Every request is checked for unpaired UTF-16 surrogates, then measured in UTF-8 bytes and Unicode code points. Source input is capped at 262,144 bytes and code points and output at 2,097,152 bytes. The dedicated browser Worker can be cancelled, times out after 15 seconds, and never receives a network capability from the workbench.
Grapheme reversal and decorative modes segment with Intl.Segmenter rather than reversing UTF-16 code units. Reverse-each-word and word shuffle transform only isWordLike slots, preserving punctuation, whitespace, and line breaks. Line operations recognize CRLF, LF, and CR and preserve the available separator slots when ordering lines.
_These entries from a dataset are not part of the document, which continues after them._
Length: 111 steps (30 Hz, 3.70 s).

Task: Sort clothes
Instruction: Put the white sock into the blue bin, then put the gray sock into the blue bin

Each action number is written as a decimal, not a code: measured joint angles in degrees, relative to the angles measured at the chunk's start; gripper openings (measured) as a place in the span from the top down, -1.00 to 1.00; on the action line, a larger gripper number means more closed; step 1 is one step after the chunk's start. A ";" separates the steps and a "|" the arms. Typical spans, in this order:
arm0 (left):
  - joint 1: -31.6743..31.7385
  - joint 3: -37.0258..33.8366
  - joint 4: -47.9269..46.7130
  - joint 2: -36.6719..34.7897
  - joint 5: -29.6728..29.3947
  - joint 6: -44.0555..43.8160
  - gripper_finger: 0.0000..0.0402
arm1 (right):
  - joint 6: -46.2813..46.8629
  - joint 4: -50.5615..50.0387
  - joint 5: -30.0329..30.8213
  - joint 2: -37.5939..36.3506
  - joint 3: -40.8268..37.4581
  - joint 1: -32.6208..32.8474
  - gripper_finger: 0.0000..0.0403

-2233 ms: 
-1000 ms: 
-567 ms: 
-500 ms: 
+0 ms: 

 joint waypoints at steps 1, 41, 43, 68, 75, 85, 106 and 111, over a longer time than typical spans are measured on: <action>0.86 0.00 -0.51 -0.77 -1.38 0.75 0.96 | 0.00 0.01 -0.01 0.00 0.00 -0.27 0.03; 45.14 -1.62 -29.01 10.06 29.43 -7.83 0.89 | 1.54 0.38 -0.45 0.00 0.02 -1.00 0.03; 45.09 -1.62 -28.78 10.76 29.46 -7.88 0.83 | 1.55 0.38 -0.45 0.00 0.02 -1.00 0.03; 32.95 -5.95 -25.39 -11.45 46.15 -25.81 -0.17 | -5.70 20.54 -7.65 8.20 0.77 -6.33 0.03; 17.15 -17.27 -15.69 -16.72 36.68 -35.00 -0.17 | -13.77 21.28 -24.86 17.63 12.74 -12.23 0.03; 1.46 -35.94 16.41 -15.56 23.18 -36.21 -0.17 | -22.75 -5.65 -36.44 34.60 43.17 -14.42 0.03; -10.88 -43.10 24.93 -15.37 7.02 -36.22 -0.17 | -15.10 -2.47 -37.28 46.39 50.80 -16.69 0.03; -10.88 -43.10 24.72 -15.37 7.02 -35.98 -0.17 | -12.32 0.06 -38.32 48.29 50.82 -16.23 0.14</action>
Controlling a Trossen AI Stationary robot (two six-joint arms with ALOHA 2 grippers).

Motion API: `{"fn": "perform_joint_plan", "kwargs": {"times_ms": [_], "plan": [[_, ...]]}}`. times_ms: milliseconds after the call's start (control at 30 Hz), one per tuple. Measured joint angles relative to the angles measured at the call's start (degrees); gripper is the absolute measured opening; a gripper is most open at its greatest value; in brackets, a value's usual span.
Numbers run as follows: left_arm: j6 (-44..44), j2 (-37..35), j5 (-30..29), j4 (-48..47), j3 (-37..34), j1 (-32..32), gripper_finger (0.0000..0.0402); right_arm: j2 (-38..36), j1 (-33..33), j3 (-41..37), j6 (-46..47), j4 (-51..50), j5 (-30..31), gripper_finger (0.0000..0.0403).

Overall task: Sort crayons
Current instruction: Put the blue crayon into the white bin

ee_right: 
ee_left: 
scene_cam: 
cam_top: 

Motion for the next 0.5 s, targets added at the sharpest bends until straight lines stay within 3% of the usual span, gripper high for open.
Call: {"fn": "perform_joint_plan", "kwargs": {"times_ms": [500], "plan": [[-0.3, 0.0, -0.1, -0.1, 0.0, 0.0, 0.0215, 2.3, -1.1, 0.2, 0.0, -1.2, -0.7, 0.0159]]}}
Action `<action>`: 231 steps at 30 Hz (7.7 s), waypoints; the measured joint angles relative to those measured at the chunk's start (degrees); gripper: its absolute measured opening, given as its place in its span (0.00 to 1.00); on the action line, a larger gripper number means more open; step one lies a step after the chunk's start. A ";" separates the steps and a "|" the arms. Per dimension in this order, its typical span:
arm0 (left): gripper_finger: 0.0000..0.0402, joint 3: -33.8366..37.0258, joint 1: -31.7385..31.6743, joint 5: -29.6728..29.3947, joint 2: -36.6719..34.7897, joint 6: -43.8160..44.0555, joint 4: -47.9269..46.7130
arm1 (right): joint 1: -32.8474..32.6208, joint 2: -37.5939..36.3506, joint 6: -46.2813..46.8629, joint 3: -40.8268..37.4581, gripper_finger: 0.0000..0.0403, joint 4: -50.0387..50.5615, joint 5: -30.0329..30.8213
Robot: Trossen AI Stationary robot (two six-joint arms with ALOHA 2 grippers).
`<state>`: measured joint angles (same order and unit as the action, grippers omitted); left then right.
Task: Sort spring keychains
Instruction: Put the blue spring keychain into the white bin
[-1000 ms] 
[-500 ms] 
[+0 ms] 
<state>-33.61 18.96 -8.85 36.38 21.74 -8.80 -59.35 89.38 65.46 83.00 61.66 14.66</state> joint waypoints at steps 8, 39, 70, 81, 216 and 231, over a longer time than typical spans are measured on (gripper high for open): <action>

FIGlet uses ten bundled font definitions and accepts at most 96 printable ASCII characters across three lines. Braille implements a documented English uncontracted Grade 1 subset with capital, number, and Grade 1 signs and common punctuation. Unsupported input is preserved and counted; neither feature claims semantic translation or accessible document production.
Lorem, shuffle, and Zalgo use a deterministic seeded pseudo-random generator. Seeds are unsigned 32-bit integers, not cryptographic entropy. Repetition computes exact UTF-8 output growth before allocation, custom separators are capped at 256 bytes, quantity is capped at 100, repeat count at 10,000, and Zalgo source at 32,768 code points with chaos from 1 through 10.
The result retains the full bounded output for copy and download while the rendered preview stops at 50,000 Unicode code points. Metrics expose source and output sizes plus a mode-specific count. Analytics deliberately excludes source, output, custom separator, seed, unsupported symbols, and filenames; fixed option categories and aggregate counts are sufficient for operational diagnosis.